Group control is a process of regulating the behavior of individuals. Its definition discloses its weak and strong points. It may control (I) from "without," (2) indirectly from "within," or (3) directly from "within." 1. It may be entirely arbitrary, imperious, and dictatorial. The group through king, potentate or priest may "lay down the law" as in oriental royal and religious proclamations which conclude with the ominous words," Hear, tremble and obey." This is the master's attitude toward the slave, the landlord's attitude toward the tenant, the steel magnate's attitude toward the illiterate "hunkie."

2. Control may use circumlocution. It may give its subject the impression that he is controlling himself. Paternalism gives gifts and renders unnumbered kindnesses, and the subjects respond gratefully, but in so doing unwittingly play the rôle of pawns. Employees are each sold a share of stock at discount, and hence are made to feel that the business is "their own," whereas the majority of the stock remains in the hands of a few and the whole business is manipulated as before. The public school system sets "grades" and "contests" and pupils strive for "honors."

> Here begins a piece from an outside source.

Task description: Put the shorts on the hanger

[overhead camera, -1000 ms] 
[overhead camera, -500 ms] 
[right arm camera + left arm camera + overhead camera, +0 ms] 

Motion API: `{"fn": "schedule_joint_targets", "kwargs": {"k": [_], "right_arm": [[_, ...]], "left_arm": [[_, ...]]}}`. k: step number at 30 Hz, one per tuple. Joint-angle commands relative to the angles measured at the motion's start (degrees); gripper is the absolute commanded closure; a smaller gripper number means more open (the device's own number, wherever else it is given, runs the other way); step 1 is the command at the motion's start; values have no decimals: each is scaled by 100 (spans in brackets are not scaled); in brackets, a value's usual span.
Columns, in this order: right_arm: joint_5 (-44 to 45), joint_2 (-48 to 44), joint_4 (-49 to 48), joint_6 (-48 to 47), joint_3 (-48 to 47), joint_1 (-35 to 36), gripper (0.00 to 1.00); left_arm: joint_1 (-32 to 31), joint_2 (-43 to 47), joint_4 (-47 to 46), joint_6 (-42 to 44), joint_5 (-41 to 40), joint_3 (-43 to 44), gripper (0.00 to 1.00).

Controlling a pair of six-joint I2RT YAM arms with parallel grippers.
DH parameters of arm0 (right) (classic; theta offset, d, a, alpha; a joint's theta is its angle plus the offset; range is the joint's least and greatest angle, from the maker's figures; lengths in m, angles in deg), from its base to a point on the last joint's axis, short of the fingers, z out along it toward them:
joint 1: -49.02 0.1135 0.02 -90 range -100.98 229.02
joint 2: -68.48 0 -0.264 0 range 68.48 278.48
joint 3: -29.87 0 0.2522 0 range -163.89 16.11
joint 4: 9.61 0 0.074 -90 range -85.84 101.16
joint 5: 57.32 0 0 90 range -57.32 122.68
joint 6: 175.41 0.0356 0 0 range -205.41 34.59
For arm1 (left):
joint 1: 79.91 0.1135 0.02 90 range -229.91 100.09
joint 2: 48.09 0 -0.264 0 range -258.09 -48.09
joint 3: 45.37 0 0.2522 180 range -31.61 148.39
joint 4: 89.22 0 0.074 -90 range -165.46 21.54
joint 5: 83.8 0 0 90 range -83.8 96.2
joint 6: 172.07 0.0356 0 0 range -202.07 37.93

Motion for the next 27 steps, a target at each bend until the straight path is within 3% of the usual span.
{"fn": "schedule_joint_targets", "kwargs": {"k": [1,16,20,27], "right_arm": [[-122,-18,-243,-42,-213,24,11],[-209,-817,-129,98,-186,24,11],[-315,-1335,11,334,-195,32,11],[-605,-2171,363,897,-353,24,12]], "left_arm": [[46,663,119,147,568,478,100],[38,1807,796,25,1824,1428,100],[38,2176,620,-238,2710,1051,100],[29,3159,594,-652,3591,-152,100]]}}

3. A person may be stimulated to "control" himself, that is, be given opportunity and stimuli to "decide for himself." Under these circumstances persons draw extensively upon their original human nature. The appeal to self-respect, which is socially generated, brings out constructive responses from a person, and which if repeated with some regularity, become habitual. The group environments not only help to create "self respect," but also furnish the stimuli for developing its habitual trend. The subtlety of environmental influence in determining the habits of persons, even those consciously built up, marks the extreme reaches of group control. The heart of all intersocial stimulation, therefore, is a phase of social control.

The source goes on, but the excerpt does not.